* **Work instructions**:
What lines of the data include the string "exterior"? Copy them all.

* **Records excerpted from a collection**:
= = = = = = =

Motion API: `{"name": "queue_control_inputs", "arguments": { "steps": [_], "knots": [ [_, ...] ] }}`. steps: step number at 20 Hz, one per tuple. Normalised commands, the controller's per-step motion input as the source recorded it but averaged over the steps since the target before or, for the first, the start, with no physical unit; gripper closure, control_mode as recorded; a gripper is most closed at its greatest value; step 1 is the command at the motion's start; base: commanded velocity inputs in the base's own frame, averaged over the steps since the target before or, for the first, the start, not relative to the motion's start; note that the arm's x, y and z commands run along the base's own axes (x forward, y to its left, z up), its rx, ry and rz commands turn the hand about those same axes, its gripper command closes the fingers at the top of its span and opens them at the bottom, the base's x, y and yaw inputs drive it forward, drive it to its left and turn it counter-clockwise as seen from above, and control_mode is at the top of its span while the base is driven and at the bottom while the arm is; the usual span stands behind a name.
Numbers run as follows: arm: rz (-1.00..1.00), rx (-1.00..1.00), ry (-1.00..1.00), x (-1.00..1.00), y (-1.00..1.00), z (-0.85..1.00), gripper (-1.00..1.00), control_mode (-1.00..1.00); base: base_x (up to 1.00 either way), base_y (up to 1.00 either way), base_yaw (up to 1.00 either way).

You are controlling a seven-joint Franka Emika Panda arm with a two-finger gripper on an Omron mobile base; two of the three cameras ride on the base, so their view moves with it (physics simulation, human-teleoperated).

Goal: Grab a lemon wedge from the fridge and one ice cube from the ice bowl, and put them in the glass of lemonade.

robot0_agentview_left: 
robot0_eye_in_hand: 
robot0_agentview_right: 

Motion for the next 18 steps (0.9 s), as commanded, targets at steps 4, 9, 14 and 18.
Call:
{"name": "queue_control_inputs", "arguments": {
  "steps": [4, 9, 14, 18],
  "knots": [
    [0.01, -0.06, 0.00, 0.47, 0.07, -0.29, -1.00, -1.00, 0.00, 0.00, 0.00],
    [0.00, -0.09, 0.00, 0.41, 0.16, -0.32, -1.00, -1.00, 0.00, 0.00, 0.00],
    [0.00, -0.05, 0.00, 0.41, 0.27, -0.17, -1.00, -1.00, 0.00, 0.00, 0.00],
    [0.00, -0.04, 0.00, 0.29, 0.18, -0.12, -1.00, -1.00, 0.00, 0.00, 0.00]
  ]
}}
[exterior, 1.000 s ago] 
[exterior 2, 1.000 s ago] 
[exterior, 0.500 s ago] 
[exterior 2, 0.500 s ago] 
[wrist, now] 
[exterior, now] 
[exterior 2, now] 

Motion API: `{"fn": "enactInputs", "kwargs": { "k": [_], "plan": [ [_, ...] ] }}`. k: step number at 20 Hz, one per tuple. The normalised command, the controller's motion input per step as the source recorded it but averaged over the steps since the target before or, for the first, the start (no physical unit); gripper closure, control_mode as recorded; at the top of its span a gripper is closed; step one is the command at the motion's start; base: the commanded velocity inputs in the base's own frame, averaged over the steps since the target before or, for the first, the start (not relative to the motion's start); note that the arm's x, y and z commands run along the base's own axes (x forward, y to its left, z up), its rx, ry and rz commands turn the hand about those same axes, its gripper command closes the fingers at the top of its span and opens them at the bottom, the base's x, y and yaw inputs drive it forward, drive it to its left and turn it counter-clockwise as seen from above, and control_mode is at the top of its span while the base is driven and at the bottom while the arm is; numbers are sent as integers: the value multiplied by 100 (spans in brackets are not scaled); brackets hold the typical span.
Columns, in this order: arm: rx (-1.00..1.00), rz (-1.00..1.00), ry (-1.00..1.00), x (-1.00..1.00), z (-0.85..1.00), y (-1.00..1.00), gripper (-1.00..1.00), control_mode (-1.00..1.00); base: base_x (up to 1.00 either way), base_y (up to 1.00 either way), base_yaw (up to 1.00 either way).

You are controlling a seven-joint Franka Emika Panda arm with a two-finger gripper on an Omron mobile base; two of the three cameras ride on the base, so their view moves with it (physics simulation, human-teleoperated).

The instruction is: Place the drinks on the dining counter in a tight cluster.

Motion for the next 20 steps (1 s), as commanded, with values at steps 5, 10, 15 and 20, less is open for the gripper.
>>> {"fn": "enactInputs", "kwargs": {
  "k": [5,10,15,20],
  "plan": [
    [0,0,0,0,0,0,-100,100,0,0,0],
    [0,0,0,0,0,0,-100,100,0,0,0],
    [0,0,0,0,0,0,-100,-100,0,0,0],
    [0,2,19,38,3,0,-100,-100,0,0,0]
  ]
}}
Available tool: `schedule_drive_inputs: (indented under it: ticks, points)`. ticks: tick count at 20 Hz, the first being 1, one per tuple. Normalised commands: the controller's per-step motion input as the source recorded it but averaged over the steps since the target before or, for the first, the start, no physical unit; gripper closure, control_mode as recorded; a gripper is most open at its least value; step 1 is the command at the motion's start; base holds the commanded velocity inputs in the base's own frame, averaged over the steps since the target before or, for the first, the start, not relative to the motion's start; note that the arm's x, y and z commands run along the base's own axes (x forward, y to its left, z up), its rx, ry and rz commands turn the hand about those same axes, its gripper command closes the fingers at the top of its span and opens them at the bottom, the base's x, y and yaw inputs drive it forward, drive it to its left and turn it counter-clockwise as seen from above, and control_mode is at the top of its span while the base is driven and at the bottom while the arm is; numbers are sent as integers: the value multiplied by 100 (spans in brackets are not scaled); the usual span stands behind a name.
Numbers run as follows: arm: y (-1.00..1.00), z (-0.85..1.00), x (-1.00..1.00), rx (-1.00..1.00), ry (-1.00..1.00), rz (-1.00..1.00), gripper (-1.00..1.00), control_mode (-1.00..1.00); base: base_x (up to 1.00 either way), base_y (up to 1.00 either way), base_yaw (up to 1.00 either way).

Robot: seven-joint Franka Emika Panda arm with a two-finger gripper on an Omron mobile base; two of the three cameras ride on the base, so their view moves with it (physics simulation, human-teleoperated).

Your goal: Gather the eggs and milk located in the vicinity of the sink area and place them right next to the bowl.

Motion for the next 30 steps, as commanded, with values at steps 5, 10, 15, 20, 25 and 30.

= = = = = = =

* **Exercise answer**:
[exterior, 1.000 s ago] 
[exterior 2, 1.000 s ago] 
[exterior, 0.500 s ago] 
[exterior 2, 0.500 s ago] 
[exterior, now] 
[exterior 2, now] 

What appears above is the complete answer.